Come ai tempi del Tea Party, il tema più sentito nelle discussioni e negli scontri nei meetings locali è di nuovo Obamacare: allora era in ballo la sua approvazione, ora l’abrogazione. Ma ci sono altri temi caldi che come Obamacare hanno un impatto diretto sulla vita delle persone e delle comunità, per esempio la politica scolastica o ambientale, le leggi sull’immigrazione. Su queste cose i nuovi militanti cercano di spingere i repubblicani più moderati a prendere le distanze dall’amministrazione. Ma soprattutto cercano di convincere gli eletti democratici a unirsi a quella che chiamano “la resistenza” senza compromessi a Trump – minacciando in caso contrario di sfidarli da sinistra alle prossime primarie.
E’ una lotta per l’anima del partito, si dice in questi casi.
L’organizzazione Indivisible è quella che più chiaramente propone un programma di azione basato sul modello del Tea Party: come ostacolare l’agenda presidenziale e influenzare il dibattito in Congresso partendo dal basso. I suoi fondatori la sanno lunga in materia perché sono tutti ex staffer progressisti di senatori e deputati, hanno visto i Tea Party all’opera, conoscono dall’interno la macchina del consenso, sanno ciò che motiva i politici (“rielezione, rielezione, rielezione”) e ciò che dà loro fastidio (essere contestati in pubblico con domande aggressive). Hanno quindi messo online (qui) un manuale di istruzioni per l’uso molto dettagliato. Che è diventato virale, scaricato da 2 milioni di persone. E ha portato alla formazione di quasi 6.000 gruppi di corrispondenza in tutto il paese.

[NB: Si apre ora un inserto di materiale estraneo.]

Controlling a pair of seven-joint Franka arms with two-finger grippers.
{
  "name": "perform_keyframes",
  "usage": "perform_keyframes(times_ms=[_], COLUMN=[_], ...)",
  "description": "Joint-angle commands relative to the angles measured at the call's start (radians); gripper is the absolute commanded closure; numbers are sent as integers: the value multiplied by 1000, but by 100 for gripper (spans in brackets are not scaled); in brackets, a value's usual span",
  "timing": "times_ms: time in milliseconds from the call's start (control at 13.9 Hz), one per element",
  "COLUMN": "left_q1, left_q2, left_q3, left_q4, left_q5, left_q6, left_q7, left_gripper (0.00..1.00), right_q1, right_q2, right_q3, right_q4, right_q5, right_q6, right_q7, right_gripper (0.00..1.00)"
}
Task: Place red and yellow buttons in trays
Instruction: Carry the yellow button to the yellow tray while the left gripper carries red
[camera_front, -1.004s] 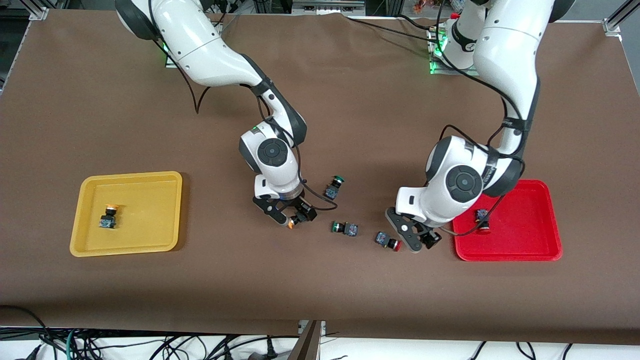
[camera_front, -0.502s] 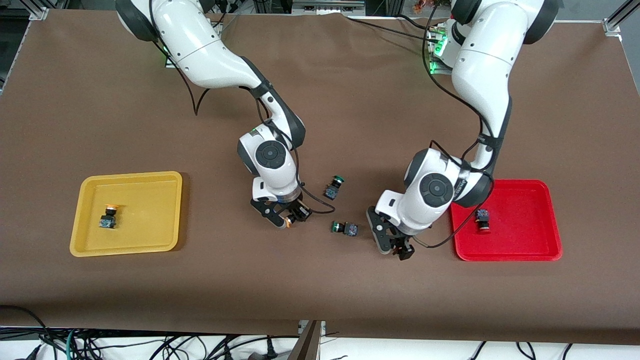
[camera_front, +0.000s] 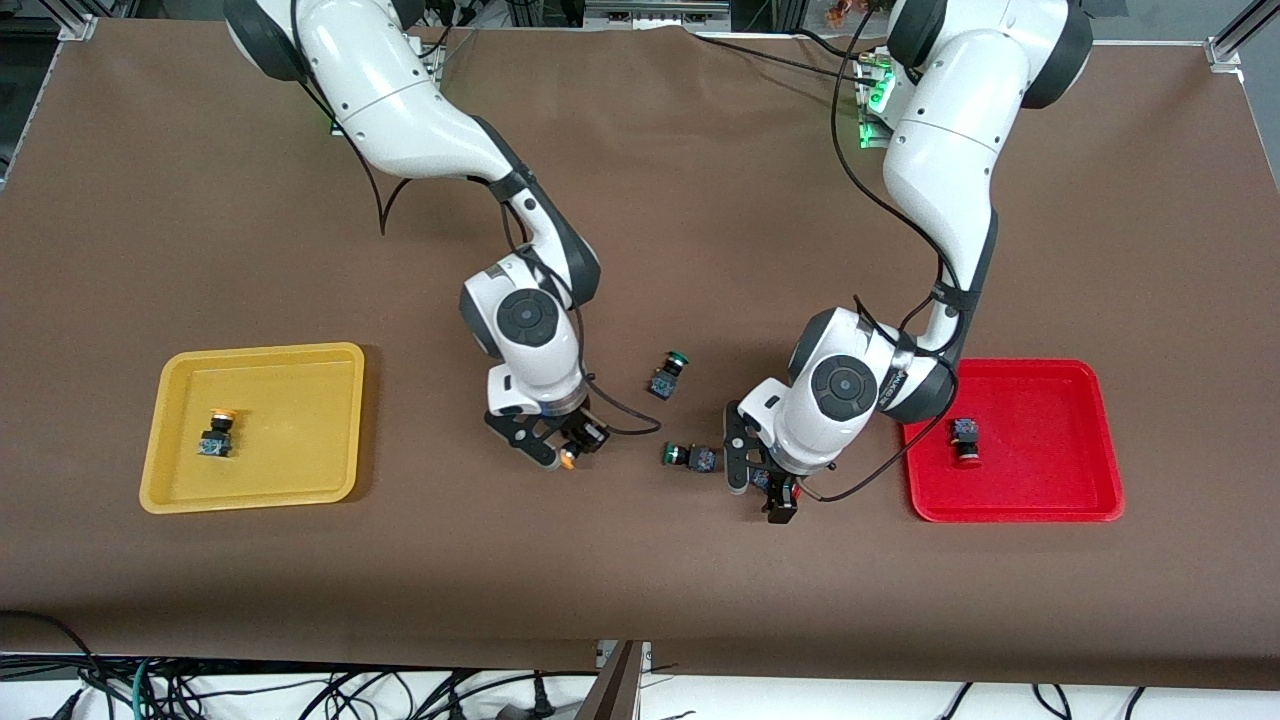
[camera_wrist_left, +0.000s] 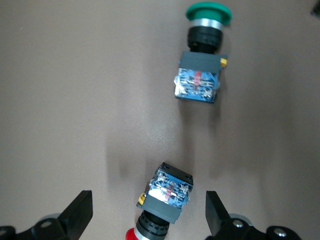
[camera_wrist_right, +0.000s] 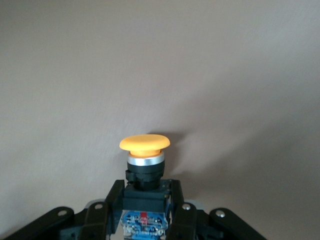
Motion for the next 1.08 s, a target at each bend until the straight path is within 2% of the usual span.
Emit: perform_keyframes(times_ms=[0,143,215,430,502,717,789,861,932,1004], left_q1=[-11,-9,-8,-8,-14,-19,-20,-19,-13,-9], left_q2=[30,39,42,59,59,59,59,57,54,47], left_q3=[13,11,11,11,11,11,11,11,11,11], left_q4=[32,32,30,30,30,30,30,30,30,32], left_q5=[29,88,105,109,109,110,110,112,109,110], left_q6=[-1,-1,-1,-1,-1,-3,-3,-3,-3,-8], left_q7=[72,83,83,82,75,71,69,69,68,68], left_gripper=[1,1,4,8,23,46,60,83,97,100], right_q1=[-82,-122,-154,-267,-309,-442,-475,-498,-524,-548], right_q2=[-85,-127,-147,-213,-240,-271,-273,-274,-276,-277], right_q3=[17,11,7,6,7,6,7,6,6,4], right_q4=[-4,-12,-18,-64,-99,-170,-185,-202,-227,-254], right_q5=[5,16,19,19,19,19,19,19,19,19], right_q6=[-158,-274,-324,-436,-441,-427,-418,-412,-398,-364], right_q7=[-197,-375,-473,-733,-820,-1061,-1107,-1143,-1172,-1207], right_gripper=[80,80,80,80,80,80,80,80,80,80])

Indivisible: A Practical Guide for Resisting the Trump Agenda suggerisce una serie di tecniche che ricordano quelle di Saul Alinsky (qui) nel suo classico pamphlet Rules for Radicals – un testo che i Tea Party avevano in effetti adottato. Spiega come prendere di mira il vostro deputato o senatore, amico o nemico che sia, e metterlo con le spalle al muro; come costringerlo a fare i conti con voi e i vostri argomenti; come intasarne l’ufficio o l’indirizzo email o il centralino telefonico; come organizzare gruppi di disturbatori e intervenire in ogni evento pubblico, ogni volta che mette fuori il naso – diffondendone poi i video più imbarazzanti. La lotta è tutta pensata in chiave difensiva: ostacolare, ostruire, non sviluppare politiche alternative. L’idea non ci piace, dice il pamphlet, ma è così, non c’è niente da fare.
“La dura verità dei prossimi quattro anni è che non saremo noi a decidere l’agenda; Trump e i repubblicani lo faranno, e noi dovremo rispondere”.